Daniel Joseph[1] Clancy (born January 11, 1964) is an American technologist and computer scientist. After working at NASA, he was the engineering director for Google Book Search from 2005 to early 2014.[2] From 2014 to 2018 was Vice President of product and engineering at social networking service Nextdoor.[3]

He became President of Twitch Interactive, the parent company of Twitch in 2019.[4] In March 2023, Clancy became CEO of Twitch, after previous CEO Emmett Shear announced he would step down.[5][6]

Life and work[edit]

Clancy received a BA in computer science and theatre from Duke University in 1985.[7] He has a PhD in artificial intelligence from the University of Texas at Austin.[8] While in school, Clancy worked at Trilogy, Xerox Webster Research center and NASA's Jet Propulsion Laboratory.[7]


Clancy worked in different positions at NASA, first as a researcher on Integrated Health Management, autonomy, and robotics in 1998. In 2000 Clancy became chief of the Computational Sciences Division at NASA Ames Research Center.[9] Since 2003 he served as director of the Exploration Technologies Directorate, also at Ames.[10][4] The directorate supports over 700 people researching both robotic and human exploration missions. It is responsible for areas including intelligent systems, nanotechnology, entry systems and others. At NASA, Clancy participated in the team that developed the agency's plan to return men to the Moon and eventually Mars.[10] Clancy was also head of information sciences and technology at NASA, leading teams related to artificial intelligence.[8][11]


In 2005, Clancy left NASA for Google, where he worked on International Search Quality, before becoming Engineering Lead for Google Book Search.[12][9] There he worked on scaling the core technology that allowed Google to scan millions of books each year, as well as optimizing search rank results.[11] While working with Google, Clancy took an active role in negotiating the Google Book Search copyright lawsuit settlement, and has been a spokesperson for Google in public statements about the settlement.[13][14][15]

In 2008 he became Engineering Lead at Google Search Properties along with Jen Fitzpatrick, with responsibility for all of Google's search products, like Image Search, Product Search, Google News, Book Search, Google Finance or Google Video, with a continued focus on Book Search as well as Google News.[4]

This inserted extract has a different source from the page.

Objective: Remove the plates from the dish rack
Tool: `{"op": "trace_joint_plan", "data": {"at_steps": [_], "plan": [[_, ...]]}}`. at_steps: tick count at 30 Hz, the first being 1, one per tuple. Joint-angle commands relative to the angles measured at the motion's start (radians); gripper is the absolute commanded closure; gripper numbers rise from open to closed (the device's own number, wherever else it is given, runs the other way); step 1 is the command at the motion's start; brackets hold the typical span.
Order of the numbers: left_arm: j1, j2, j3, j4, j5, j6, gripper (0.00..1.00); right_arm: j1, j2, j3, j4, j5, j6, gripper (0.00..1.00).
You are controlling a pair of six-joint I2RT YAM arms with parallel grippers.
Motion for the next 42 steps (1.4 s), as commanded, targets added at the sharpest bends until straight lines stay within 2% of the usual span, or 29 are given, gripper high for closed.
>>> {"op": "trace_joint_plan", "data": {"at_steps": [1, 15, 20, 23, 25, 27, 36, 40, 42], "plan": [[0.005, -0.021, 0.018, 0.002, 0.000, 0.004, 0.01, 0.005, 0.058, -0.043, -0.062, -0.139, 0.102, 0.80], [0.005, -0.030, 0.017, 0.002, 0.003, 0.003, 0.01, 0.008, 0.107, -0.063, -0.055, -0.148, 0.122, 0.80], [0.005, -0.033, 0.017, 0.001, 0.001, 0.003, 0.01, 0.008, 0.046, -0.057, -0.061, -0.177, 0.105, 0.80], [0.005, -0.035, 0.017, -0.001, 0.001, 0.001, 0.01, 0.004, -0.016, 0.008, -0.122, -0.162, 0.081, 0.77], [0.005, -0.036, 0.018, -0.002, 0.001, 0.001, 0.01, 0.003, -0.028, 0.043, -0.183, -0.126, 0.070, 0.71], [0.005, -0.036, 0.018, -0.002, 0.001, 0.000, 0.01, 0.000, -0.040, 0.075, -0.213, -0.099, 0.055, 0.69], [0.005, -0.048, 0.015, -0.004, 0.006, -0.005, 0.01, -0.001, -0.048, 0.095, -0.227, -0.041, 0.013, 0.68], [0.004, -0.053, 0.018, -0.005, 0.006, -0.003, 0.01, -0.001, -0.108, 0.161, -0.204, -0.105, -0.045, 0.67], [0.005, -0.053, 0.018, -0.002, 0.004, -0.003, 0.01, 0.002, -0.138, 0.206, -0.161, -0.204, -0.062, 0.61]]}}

From 2010 to 2012, Clancy oversaw the Engineering and Product Lead divisions at YouTube, again focusing on search as well as infrastructure.[4] He then became Senior Director for Research at Google,[16] leading a variety of research teams including Sibyl, Googles massively parallel machine learning program,[17][18] Human Computer Interaction, personalization and recommendations, and the Course Builder team & EdX partnership.[4]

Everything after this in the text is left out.